Title: And Sunrise Teaches Us to Smile
Rating: PG
Length: 875
Fandom: Pretty Little Liars
Summary: It's strange, being happy.
Spoilers: through 3x09
A/N: This happens the morning after Emily and Paige practice synchronized swimming. I've never really understood the progression of time in Rosewood, so I'm saying it's a school day. I may have already started something else involving these two. I should probably acquire an appropriate icon.
It’s strange, being happy.
Emily had almost forgotten the way feeling can buoy you up. She’d gotten so used to emotion being a negative thing, to living in a world patterned by grief and anger and helplessness where numb was the best she could hope to be. (Not that the time since Maya’s death has been a uniform stretch of misery. There have been good and bad days but even on the best Emily felt like she was caught in quicksand, like she had to fight so hard for the smallest step forward.)
Today, though, there’s a lightness to things. She wakes up before her alarm goes off, hums the new Katy Perry song as she showers. All the business of morning seems easier, and at breakfast for the first time in a while it’s not a strain to return her mother’s smile.
The change must show: on the way to school she picks up Hanna, who does a double take at seeing her.
“OK, spill,” she says before she’s even in the car.
“I don’t know what you’re talking about.”
“You can’t even keep from grinning long enough to say that.”
Emily glances from the road to Hanna, who looks ready to climb over the console and shake information out of her. She lets her lips quirk up higher, laughs at the impatience on Hanna’s face.
“I had a good night.”
“Come on, Em. We tried calling you for hours.”
“I had a good night with Paige.”
And Hanna actually claps her hands.
“Tell me everything! What happened? Are you guys together?”
“I think so.” Emily pauses. “It was just really nice, you know. To feel something good.”
There’s a world of affection in Hanna's smile.
“I’m so happy for you, Em. You deserve it.”
When they get to school Spencer is waiting. She seems even more crazed than usual.
“Hanna, did you tell her?”
“Tell me what?”
“That we haven’t made any progress with the site,” Aria says, appearing next to them. Spencer looks at her like she’s lost her mind, and they proceed to have an entire conversation by means of eyebrow.
Emily looks from one to the other.
“You guys ok?”
They’re being strange. Strange is not a good sign. It’s hard to care as much as she should, though, because Paige is walking towards them and she’s wearing a vest and her hair is down and her eyes are nowhere but Emily. Emily watches, attraction sparking through her.
(It’s lovely, watching and wanting again.)
“Em?” Aria says, and Emily snaps back to the conversation. “We’re gonna take off. Hanna and I have to finish a project and we need Spencer’s help.”
“Because she’s smart,” Hanna adds, like this is a new discovery. They all scurry away, though not before she hears Hanna whisper-shout don’t you check your phone.

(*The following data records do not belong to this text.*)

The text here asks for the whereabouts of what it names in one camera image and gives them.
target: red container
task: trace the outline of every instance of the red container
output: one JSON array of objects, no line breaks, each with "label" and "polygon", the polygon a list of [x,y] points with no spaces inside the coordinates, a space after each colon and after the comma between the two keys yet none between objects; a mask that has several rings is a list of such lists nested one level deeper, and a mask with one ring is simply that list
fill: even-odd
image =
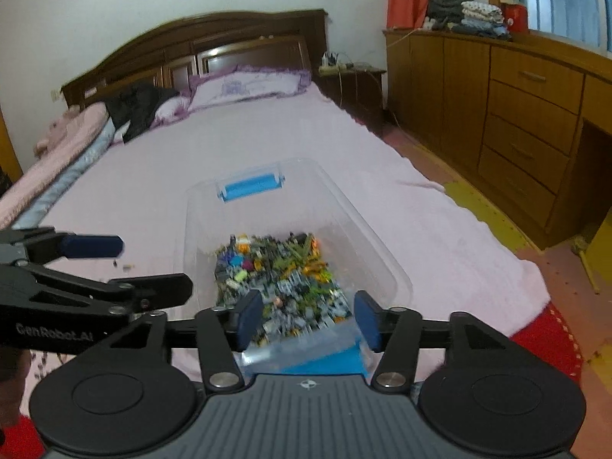
[{"label": "red container", "polygon": [[529,32],[527,7],[512,0],[502,0],[501,10],[508,30],[513,33]]}]

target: nightstand
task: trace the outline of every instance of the nightstand
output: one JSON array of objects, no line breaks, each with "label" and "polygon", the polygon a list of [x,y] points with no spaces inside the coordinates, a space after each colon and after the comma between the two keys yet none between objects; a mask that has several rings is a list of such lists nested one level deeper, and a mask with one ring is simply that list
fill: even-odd
[{"label": "nightstand", "polygon": [[383,84],[385,70],[347,69],[338,72],[314,72],[313,81],[325,96],[355,119],[380,134],[384,125]]}]

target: human hand
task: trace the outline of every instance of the human hand
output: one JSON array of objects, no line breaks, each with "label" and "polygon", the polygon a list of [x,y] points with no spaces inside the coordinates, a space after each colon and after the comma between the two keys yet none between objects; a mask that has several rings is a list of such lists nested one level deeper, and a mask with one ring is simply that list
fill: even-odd
[{"label": "human hand", "polygon": [[0,347],[0,428],[19,422],[19,407],[31,362],[28,350]]}]

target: wooden headboard
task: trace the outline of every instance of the wooden headboard
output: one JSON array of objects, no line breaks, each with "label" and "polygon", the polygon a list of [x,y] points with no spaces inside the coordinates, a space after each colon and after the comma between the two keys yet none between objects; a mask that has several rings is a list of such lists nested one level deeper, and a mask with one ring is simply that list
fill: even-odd
[{"label": "wooden headboard", "polygon": [[163,24],[62,87],[85,106],[137,81],[181,90],[192,74],[231,65],[306,68],[327,50],[325,10],[223,12]]}]

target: clear plastic storage box
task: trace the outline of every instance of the clear plastic storage box
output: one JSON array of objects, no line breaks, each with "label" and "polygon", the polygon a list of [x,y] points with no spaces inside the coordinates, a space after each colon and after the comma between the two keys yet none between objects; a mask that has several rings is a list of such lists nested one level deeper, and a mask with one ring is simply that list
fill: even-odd
[{"label": "clear plastic storage box", "polygon": [[[291,159],[189,190],[184,271],[194,282],[194,294],[183,317],[215,305],[215,250],[230,235],[284,240],[289,233],[314,234],[351,311],[359,290],[387,307],[400,294],[409,306],[412,284],[384,243],[316,162]],[[249,348],[239,363],[246,373],[277,373],[350,348],[359,338],[351,317],[308,335]]]}]

Then Paige is standing there, and her friends’ weirdness slides out of focus.
“Hey,” Paige says. “Did I run them off?”
Emily shakes her head.
“They’re just being insane today.” Paige’s fingers fiddle with her belt loops, and Emily flashes back to the way they feel on her skin. “How’re you doing?”
Paige blows out a breath.
“I can’t even describe it.”
“I couldn’t wait to see you this morning,” Emily says, taking a step closer. Just one step, because public-ness is not a thing they’ve discussed and Paige is the one who has to set the boundaries. She may be out now but there’s a difference between people knowing you like girls and claiming a girl as yours before the entire school.
Paige takes her own step, though, past the border of platonic friend territory. It seems like slow motion as she raises a hand to Emily’s face, her touch soft and tentative. She kisses Emily, there in the courtyard in front of school. It’s gentle and sweet, over in seconds, but Emily thinks she’s never received a kiss so consequential. Pride swells in her - this is not the same girl who tried to hide her, who sequestered her feelings to locked bedrooms and deserted clearings.
“I’m sorry if that was out of line,” Paige says when they break apart. “I just -”
“No,” Emily interrupts. “That was perfect.”
Paige ducks her head, but not before Emily can see what this means to her. It’s there to be read in every part of her, really, in her hands and her lips and the set of her shoulders. It’s one of Emily’s favorite things about Paige, how she wears everything so openly, how emotion colors her entire body.
(This is what it says now: I want to tell the whole world how happy you make me and I’m so, so sorry I haven’t always.)
A bell rings in the distance.
“We should probably get to class,” Emily says.
“Can I walk you?”
And Paige’s voice is hesitant, like she still can’t quite believe this is real.
“You better. It’s your duty, as my girlfriend.”
Emily takes Paige’s hand, tugging her toward the classroom building.
In that moment, nothing is wrong. Whatever happens, no one can take this from her - the feeling of Paige squeezing her fingers, smile so bright it shames the sun.